WHAT TO WORK ON
Retype the records exactly.

INFORMATION
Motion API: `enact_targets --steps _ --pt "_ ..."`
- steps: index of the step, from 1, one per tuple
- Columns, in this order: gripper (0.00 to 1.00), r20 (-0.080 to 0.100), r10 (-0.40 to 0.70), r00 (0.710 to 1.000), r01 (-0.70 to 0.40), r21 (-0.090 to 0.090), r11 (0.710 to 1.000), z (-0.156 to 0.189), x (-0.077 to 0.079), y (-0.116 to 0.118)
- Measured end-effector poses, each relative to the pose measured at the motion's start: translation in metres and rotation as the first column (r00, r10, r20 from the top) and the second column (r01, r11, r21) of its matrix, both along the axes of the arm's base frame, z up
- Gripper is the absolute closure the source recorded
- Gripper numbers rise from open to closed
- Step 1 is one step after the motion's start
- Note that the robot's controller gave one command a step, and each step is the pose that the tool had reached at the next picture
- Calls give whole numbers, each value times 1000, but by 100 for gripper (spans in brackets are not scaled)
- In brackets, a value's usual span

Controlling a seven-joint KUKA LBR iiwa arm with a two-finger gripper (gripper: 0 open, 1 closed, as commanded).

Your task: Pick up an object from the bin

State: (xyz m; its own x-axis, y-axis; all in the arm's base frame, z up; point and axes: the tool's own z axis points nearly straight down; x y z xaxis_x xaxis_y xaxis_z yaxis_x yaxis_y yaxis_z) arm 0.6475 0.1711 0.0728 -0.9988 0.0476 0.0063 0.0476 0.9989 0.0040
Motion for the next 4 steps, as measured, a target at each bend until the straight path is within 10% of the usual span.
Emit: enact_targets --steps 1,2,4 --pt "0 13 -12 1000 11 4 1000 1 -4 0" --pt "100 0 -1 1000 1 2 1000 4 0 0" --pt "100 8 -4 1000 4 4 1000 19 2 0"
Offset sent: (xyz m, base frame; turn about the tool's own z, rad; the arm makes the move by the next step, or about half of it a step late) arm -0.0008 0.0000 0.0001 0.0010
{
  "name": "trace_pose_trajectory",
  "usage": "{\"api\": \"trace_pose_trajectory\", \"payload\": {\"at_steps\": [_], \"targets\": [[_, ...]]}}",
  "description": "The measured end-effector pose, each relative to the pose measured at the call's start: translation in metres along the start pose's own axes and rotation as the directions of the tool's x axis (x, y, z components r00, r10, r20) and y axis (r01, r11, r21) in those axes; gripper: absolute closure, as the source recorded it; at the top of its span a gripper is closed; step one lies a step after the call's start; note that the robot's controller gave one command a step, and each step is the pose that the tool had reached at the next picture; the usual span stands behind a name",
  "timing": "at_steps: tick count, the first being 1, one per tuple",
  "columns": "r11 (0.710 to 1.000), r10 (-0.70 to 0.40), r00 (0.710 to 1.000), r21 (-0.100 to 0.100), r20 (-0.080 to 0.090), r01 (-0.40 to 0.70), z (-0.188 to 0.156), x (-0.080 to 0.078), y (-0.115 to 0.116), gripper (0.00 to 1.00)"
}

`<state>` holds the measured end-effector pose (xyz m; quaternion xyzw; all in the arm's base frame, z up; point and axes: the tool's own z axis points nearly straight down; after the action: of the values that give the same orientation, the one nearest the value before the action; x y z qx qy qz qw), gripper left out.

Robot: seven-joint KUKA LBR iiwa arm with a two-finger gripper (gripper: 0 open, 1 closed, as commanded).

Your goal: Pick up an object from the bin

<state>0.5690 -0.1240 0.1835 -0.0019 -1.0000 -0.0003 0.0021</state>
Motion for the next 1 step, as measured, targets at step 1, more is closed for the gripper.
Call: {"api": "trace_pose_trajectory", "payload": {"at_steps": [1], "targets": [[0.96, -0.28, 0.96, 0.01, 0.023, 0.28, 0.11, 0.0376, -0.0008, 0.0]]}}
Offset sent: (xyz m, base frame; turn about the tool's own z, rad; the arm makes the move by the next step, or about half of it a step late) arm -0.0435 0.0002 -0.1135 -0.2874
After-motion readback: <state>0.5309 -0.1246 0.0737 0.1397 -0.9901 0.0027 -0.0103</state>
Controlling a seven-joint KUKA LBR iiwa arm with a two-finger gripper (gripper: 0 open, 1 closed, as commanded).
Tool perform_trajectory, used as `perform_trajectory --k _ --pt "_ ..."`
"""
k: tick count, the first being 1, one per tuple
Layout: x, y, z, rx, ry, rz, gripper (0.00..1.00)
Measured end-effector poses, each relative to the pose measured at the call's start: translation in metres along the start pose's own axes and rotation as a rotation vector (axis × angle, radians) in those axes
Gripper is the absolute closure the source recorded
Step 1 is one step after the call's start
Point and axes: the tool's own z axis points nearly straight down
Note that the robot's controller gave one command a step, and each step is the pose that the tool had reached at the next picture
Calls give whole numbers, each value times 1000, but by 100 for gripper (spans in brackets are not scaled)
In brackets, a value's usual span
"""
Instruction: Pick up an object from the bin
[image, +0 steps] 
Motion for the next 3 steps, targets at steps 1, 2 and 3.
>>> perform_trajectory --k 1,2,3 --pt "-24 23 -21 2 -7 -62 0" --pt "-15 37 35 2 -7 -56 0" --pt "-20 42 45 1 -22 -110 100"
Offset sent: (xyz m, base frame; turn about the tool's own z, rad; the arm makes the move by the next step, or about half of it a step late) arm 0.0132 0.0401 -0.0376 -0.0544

WRITTEN RESPONSE
Motion API: `enact_targets --steps _ --pt "_ ..."`
- steps: index of the step, from 1, one per tuple
- Columns, in this order: gripper (0.00 to 1.00), r20 (-0.080 to 0.100), r10 (-0.40 to 0.70), r00 (0.710 to 1.000), r01 (-0.70 to 0.40), r21 (-0.090 to 0.090), r11 (0.710 to 1.000), z (-0.156 to 0.189), x (-0.077 to 0.079), y (-0.116 to 0.118)
- Measured end-effector poses, each relative to the pose measured at the motion's start: translation in metres and rotation as the first column (r00, r10, r20 from the top) and the second column (r01, r11, r21) of its matrix, both along the axes of the arm's base frame, z up
- Gripper is the absolute closure the source recorded
- Gripper numbers rise from open to closed
- Step 1 is one step after the motion's start
- Note that the robot's controller gave one command a step, and each step is the pose that the tool had reached at the next picture
- Calls give whole numbers, each value times 1000, but by 100 for gripper (spans in brackets are not scaled)
- In brackets, a value's usual span

Controlling a seven-joint KUKA LBR iiwa arm with a two-finger gripper (gripper: 0 open, 1 closed, as commanded).

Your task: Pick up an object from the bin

State: (xyz m; its own x-axis, y-axis; all in the arm's base frame, z up; point and axes: the tool's own z axis points nearly straight down; x y z xaxis_x xaxis_y xaxis_z yaxis_x yaxis_y yaxis_z) arm 0.6475 0.1711 0.0728 -0.9988 0.0476 0.0063 0.0476 0.9989 0.0040
Motion for the next 4 steps, as measured, a target at each bend until the straight path is within 10% of the usual span.
Emit: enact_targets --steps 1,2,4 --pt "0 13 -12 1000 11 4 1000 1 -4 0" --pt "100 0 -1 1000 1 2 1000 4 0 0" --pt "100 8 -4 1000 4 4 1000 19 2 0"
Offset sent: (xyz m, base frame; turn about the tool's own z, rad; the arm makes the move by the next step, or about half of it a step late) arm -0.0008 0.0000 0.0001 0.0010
{
  "name": "trace_pose_trajectory",
  "usage": "{\"api\": \"trace_pose_trajectory\", \"payload\": {\"at_steps\": [_], \"targets\": [[_, ...]]}}",
  "description": "The measured end-effector pose, each relative to the pose measured at the call's start: translation in metres along the start pose's own axes and rotation as the directions of the tool's x axis (x, y, z components r00, r10, r20) and y axis (r01, r11, r21) in those axes; gripper: absolute closure, as the source recorded it; at the top of its span a gripper is closed; step one lies a step after the call's start; note that the robot's controller gave one command a step, and each step is the pose that the tool had reached at the next picture; the usual span stands behind a name",
  "timing": "at_steps: tick count, the first being 1, one per tuple",
  "columns": "r11 (0.710 to 1.000), r10 (-0.70 to 0.40), r00 (0.710 to 1.000), r21 (-0.100 to 0.100), r20 (-0.080 to 0.090), r01 (-0.40 to 0.70), z (-0.188 to 0.156), x (-0.080 to 0.078), y (-0.115 to 0.116), gripper (0.00 to 1.00)"
}

`<state>` holds the measured end-effector pose (xyz m; quaternion xyzw; all in the arm's base frame, z up; point and axes: the tool's own z axis points nearly straight down; after the action: of the values that give the same orientation, the one nearest the value before the action; x y z qx qy qz qw), gripper left out.

Robot: seven-joint KUKA LBR iiwa arm with a two-finger gripper (gripper: 0 open, 1 closed, as commanded).

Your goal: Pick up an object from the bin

<state>0.5690 -0.1240 0.1835 -0.0019 -1.0000 -0.0003 0.0021</state>
Motion for the next 1 step, as measured, targets at step 1, more is closed for the gripper.
Call: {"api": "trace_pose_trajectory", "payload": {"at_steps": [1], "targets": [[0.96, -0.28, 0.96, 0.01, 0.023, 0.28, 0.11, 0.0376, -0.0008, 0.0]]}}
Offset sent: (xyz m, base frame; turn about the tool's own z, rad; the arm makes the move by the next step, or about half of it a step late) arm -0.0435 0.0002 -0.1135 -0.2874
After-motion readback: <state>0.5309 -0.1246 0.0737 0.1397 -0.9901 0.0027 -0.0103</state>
Controlling a seven-joint KUKA LBR iiwa arm with a two-finger gripper (gripper: 0 open, 1 closed, as commanded).
Tool perform_trajectory, used as `perform_trajectory --k _ --pt "_ ..."`
"""
k: tick count, the first being 1, one per tuple
Layout: x, y, z, rx, ry, rz, gripper (0.00..1.00)
Measured end-effector poses, each relative to the pose measured at the call's start: translation in metres along the start pose's own axes and rotation as a rotation vector (axis × angle, radians) in those axes
Gripper is the absolute closure the source recorded
Step 1 is one step after the call's start
Point and axes: the tool's own z axis points nearly straight down
Note that the robot's controller gave one command a step, and each step is the pose that the tool had reached at the next picture
Calls give whole numbers, each value times 1000, but by 100 for gripper (spans in brackets are not scaled)
In brackets, a value's usual span
"""
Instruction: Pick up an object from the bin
[image, +0 steps] 
Motion for the next 3 steps, targets at steps 1, 2 and 3.
>>> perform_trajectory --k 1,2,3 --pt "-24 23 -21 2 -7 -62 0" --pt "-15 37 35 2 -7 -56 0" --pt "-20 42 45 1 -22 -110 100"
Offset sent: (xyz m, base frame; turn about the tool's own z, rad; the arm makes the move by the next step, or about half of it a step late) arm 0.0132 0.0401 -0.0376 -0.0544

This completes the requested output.